» **Exercise**
Without the pictures, set down every line of the data exactly.

————

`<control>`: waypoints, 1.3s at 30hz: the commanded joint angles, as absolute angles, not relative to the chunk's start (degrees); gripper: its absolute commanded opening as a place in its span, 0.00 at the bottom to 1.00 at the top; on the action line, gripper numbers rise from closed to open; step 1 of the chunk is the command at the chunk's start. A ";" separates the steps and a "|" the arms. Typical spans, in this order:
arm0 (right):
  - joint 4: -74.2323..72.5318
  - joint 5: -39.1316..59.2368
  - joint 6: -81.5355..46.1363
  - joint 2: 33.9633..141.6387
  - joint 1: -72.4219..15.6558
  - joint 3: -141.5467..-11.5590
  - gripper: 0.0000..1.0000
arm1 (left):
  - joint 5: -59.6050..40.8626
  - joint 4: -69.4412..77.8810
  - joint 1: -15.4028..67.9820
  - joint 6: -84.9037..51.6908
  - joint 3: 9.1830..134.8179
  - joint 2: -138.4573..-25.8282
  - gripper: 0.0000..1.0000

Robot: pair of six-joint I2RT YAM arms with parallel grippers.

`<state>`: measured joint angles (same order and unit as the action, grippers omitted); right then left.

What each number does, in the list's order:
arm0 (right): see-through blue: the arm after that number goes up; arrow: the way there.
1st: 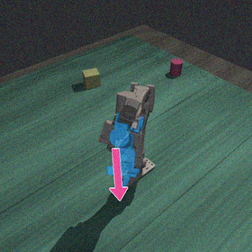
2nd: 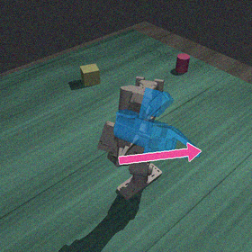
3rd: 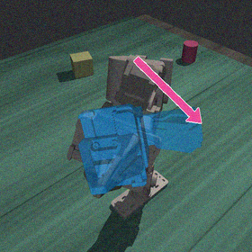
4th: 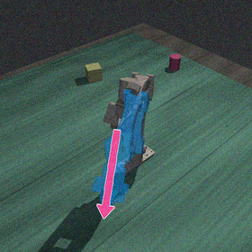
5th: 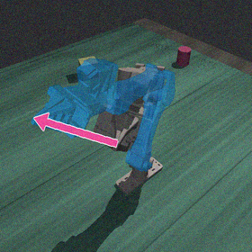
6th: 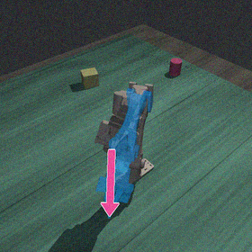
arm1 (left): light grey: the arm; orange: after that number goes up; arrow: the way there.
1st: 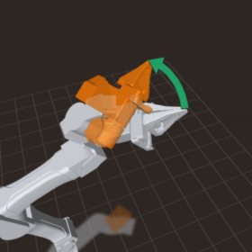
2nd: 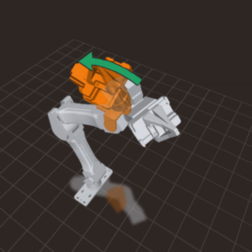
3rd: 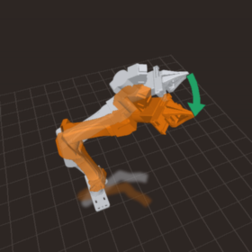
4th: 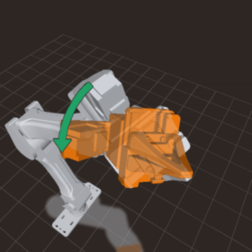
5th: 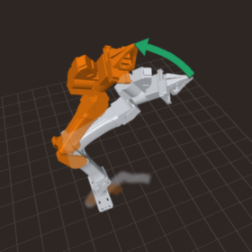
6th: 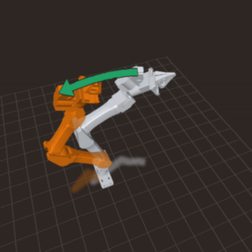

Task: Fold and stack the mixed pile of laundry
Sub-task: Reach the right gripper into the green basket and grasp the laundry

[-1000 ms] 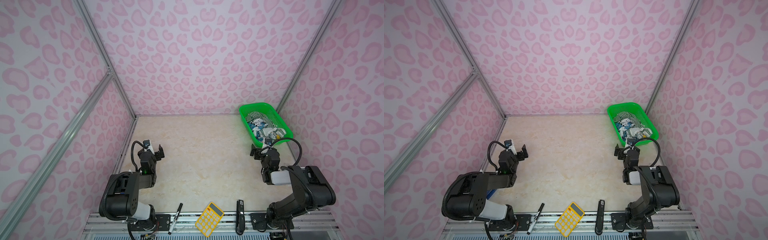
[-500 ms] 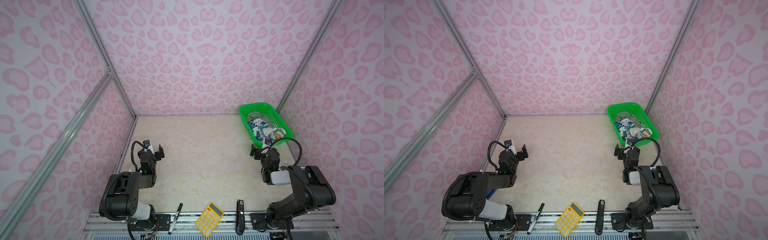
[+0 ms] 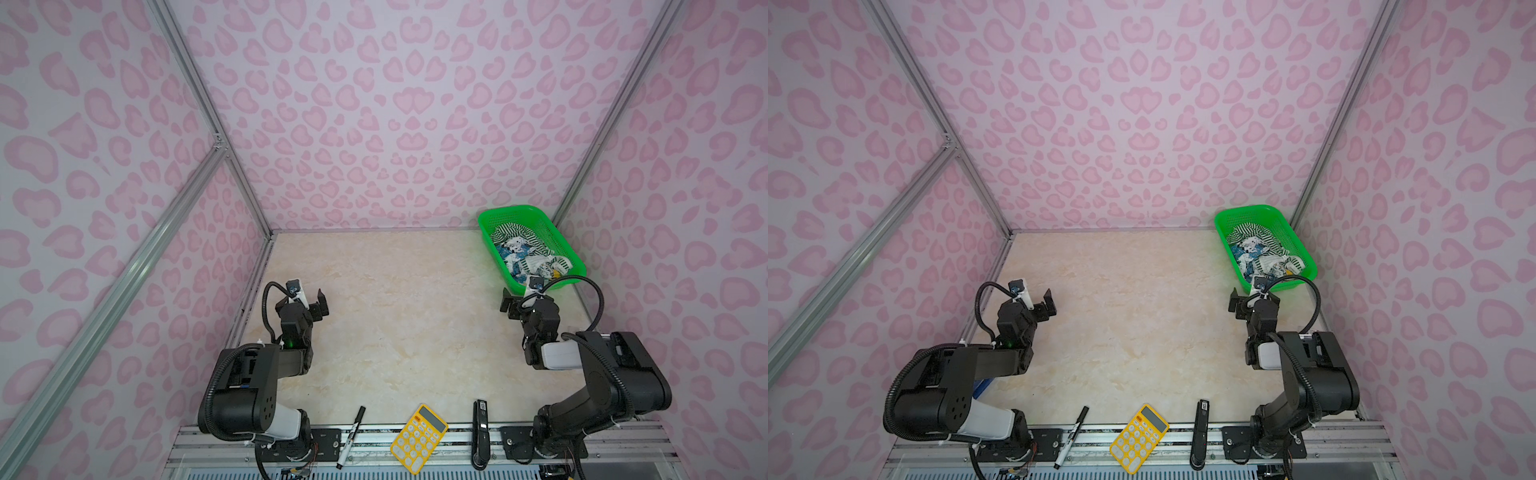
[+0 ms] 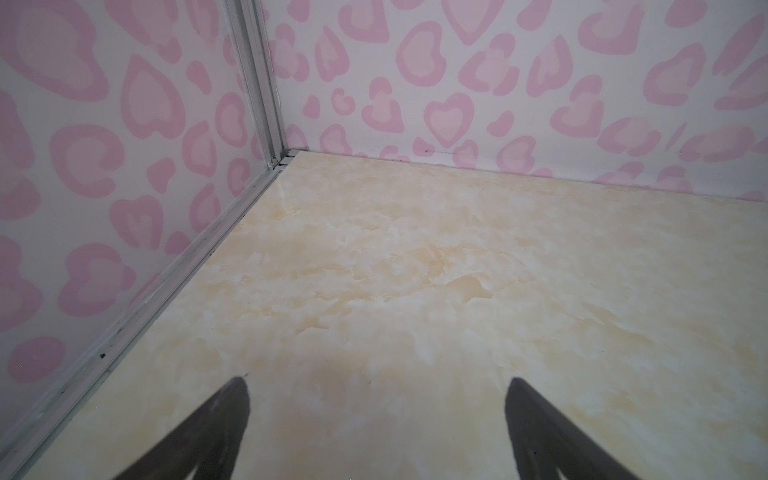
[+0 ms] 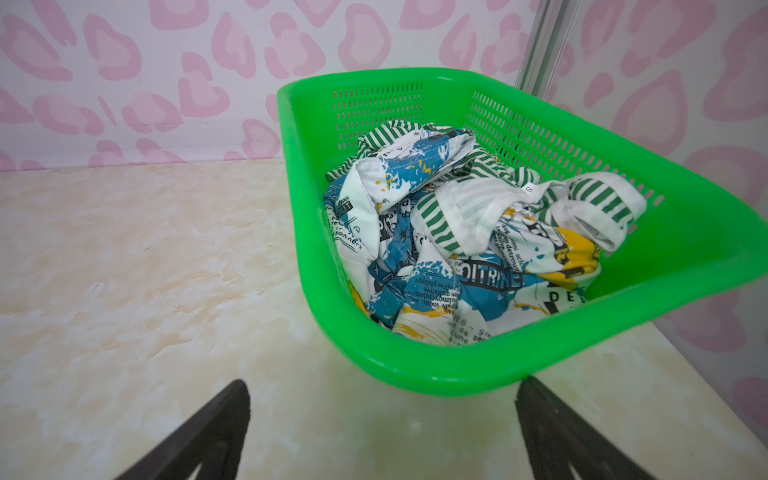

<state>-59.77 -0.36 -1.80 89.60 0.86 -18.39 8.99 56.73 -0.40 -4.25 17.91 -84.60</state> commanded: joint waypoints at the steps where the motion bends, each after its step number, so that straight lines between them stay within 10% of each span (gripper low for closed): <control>1: -62.27 -2.02 -1.76 88.63 0.66 -17.00 1.00 | 9.68 56.67 -0.26 -3.78 18.57 -83.53 0.98; 16: -13.22 -12.53 -4.72 60.09 -2.92 -31.88 0.96 | 19.61 18.02 6.70 -4.84 32.84 -61.09 0.98; 27: 22.35 -0.22 -7.73 86.27 2.79 -72.24 0.84 | 6.87 -5.93 7.57 -9.88 46.75 -54.65 0.98; 39: 29.77 3.40 -13.24 112.16 7.26 -94.37 0.68 | -3.65 -17.80 7.97 -9.45 53.03 -52.68 0.97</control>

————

» **Result of this exercise**
`<control>`: waypoints, 1.3s at 30hz: the commanded joint angles, as absolute angles, not relative to the chunk's start (degrees); gripper: its absolute commanded opening as a place in its span, 0.00 at the bottom to 1.00 at the top; on the action line, gripper numbers rise from closed to open; step 1 of the chunk is the command at the chunk's start. A ";" separates the steps and a "|" the arms. Typical spans, in this order:
arm0 (right):
  - joint 4: -74.2323..72.5318
  - joint 5: -39.1316..59.2368
  - joint 6: -81.5355..46.1363
  - joint 2: 33.9633..141.6387
  - joint 1: -72.4219..15.6558
  - joint 3: -141.5467..-11.5590
  - gripper: 0.0000..1.0000
arm1 (left):
  - joint 5: -59.6050..40.8626
  - joint 4: -69.4412..77.8810
  - joint 1: -15.4028..67.9820
  - joint 6: -84.9037..51.6908
  - joint 3: 9.1830..134.8179
  - joint 2: -138.4573..-25.8282
  - gripper: 0.0000..1.0000

Robot: pair of six-joint I2RT YAM arms with parallel grippers.

`<state>`: measured joint angles (same order and unit as the action, grippers omitted); right then left.

What each number does, in the list's order:
arm0 (right): see-through blue: the arm after that number goes up; arrow: the way there.
1st: 
2nd: 
3rd: 
4th: 
5th: 
6th: 
arm1 (left): light grey: the arm; orange: after that number goes up; arrow: the way there.
1st: 
2nd: 
3rd: 
4th: 
5th: 
6th: 

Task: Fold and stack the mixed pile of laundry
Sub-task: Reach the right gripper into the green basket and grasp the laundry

[-1000 ms] 
[-500 ms] 
[+0 ms] 
[+0 ms] 
[+0 ms] 

<state>-59.77 -0.36 -1.80 89.60 0.86 -18.39 8.99 56.73 -0.40 -4.25 17.91 -84.60</state> commanded: joint waypoints at the steps where the motion bends, each after its step number, so that straight lines between them stay within 10% of each span (gripper low for closed): <control>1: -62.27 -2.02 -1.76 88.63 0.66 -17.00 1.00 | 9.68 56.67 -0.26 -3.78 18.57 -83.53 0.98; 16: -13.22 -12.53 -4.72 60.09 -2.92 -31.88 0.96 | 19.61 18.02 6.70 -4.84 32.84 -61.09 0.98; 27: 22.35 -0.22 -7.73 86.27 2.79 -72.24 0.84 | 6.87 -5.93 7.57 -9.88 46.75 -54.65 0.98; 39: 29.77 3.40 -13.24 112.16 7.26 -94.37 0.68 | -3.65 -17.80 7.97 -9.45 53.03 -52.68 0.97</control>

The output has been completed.